En absorbant d’abord l’Ansej, puis en la convertissant en Anade, le ministère fraîchement créé pourrait, en effet, la réorienter en direction de jeunes dont les projets viendraient s’inscrire dans une nouvelle vision entrepreneuriale, en rupture avec la notion de l’entreprise qui y a prévalu à ce jour, se soldant par beaucoup plus d’échecs que de succès pour les 400 000 projets créés depuis 1996, pour un montant de 334 milliards dinars, selon les chiffres livrés par les parties concernées.
A ce jour, le déficit de crédibilité dont a souffert l’Ansej durant 24 années d’existence continue à faire parler de lui, et les problèmes de finances, et autres, mis en avant par les promoteurs de micro-entreprises ayant souscrit à ce dispositif confirment chaque jour que la stratégie mise en place a été un échec. Des jeunes chefs d’entreprise ont accédé à ce statut sans jamais être passés par un emploi préalable et, pire, qui n’ont bénéficié d’aucun accompagnement en matière de gestion de leur projet, qu’il s’agisse de montage, de mise en marche ou de gestion.

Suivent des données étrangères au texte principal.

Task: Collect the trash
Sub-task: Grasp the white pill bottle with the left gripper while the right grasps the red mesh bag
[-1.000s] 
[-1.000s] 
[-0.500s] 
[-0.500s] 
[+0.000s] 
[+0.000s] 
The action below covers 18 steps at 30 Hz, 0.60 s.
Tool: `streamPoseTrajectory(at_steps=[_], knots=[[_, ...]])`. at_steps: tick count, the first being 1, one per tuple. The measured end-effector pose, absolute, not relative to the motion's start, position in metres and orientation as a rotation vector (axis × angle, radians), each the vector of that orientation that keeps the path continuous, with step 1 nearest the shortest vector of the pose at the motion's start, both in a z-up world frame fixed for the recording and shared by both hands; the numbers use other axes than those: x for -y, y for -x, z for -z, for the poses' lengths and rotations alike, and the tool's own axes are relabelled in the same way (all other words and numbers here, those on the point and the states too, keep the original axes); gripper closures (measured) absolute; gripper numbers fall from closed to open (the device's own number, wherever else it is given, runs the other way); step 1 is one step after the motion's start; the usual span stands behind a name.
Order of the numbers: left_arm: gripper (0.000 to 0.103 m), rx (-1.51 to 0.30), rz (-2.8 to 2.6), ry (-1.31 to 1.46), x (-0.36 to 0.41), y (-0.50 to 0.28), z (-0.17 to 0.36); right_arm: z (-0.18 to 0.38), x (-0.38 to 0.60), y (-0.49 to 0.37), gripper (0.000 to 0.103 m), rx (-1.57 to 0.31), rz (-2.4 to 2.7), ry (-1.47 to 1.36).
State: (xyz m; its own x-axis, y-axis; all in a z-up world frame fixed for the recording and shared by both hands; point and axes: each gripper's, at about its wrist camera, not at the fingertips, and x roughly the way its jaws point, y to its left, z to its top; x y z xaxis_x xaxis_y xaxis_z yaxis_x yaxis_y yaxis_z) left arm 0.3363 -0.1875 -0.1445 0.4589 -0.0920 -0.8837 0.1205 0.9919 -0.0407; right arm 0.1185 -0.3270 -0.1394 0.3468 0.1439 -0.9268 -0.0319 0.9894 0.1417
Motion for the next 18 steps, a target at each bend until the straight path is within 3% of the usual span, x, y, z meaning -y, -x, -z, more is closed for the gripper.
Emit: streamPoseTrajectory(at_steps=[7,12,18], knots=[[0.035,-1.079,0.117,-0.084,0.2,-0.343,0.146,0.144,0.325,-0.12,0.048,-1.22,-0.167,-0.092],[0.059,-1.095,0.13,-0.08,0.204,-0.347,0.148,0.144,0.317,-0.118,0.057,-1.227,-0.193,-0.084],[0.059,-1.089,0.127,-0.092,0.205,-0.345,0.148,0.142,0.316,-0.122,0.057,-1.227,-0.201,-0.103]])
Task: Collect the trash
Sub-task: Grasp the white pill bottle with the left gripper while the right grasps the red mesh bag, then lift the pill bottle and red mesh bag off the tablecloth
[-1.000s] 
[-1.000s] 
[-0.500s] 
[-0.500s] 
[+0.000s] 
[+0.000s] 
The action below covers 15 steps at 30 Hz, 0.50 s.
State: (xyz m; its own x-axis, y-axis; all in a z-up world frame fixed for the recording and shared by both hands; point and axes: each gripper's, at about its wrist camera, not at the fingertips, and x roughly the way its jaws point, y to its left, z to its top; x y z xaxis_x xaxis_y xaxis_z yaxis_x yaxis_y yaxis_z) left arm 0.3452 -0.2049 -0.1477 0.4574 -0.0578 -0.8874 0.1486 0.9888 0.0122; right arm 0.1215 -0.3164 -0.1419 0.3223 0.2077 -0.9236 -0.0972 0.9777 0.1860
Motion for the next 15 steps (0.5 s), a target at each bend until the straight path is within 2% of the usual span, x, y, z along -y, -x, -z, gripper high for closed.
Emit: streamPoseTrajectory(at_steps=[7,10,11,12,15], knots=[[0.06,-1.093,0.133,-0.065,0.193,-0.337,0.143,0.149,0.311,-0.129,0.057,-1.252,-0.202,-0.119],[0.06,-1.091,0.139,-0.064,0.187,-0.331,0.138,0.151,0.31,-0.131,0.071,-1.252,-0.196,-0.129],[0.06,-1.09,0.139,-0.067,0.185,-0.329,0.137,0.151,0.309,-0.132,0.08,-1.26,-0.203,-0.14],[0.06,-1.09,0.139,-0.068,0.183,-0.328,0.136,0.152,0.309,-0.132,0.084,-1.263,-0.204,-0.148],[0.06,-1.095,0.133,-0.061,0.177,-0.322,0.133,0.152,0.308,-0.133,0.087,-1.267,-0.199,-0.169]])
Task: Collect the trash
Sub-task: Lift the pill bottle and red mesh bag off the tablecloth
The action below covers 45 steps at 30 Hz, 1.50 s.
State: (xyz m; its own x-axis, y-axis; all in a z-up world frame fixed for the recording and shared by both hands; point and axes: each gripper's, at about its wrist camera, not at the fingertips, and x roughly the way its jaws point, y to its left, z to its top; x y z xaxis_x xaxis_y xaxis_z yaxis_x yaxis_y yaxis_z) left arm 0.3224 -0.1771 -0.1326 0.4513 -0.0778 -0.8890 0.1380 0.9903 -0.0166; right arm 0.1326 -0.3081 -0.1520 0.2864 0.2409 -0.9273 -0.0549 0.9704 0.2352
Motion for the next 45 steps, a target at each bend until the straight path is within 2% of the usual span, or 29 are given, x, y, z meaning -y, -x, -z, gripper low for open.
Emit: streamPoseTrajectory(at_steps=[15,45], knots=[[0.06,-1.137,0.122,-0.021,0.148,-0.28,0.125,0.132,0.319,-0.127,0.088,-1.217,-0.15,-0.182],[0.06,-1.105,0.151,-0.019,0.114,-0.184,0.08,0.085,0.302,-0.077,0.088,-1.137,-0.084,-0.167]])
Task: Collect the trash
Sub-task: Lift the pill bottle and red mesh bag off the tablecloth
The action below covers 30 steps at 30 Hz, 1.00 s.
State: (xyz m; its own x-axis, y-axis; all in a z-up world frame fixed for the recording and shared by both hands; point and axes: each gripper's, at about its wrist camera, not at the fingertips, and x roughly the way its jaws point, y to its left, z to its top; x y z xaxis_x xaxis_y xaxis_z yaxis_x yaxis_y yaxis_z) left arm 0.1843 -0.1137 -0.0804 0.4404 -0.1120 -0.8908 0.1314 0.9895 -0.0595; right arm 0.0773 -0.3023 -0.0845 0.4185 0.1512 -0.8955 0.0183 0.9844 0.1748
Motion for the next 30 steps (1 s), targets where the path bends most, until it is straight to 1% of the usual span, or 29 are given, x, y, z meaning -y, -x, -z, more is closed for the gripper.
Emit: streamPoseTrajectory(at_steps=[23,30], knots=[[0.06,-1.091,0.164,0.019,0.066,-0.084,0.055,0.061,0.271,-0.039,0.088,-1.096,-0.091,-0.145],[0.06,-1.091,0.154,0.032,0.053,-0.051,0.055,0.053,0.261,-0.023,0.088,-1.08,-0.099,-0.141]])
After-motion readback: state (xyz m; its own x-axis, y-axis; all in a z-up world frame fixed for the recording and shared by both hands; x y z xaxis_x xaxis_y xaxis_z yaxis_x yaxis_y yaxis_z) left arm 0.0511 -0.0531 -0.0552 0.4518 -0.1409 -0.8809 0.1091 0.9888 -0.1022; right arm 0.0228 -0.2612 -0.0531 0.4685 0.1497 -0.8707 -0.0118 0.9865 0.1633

C’est pourquoi la question qui se pose aujourd’hui est celle qui consiste à savoir si les dysfonctionnements du dispositif Ansej seront bannis à travers les missions qui sont dévolues à l’Anade. Autrement dit, il s’agit de savoir si avant d’être rebaptisée, l’Ansej a été soumise à une évaluation en conséquence, de sorte à mettre fin aux dysfonctionnements qui peuvent permettre d’en venir à bout et de placer l’Anade en position idoine pour mener à bien ses missions.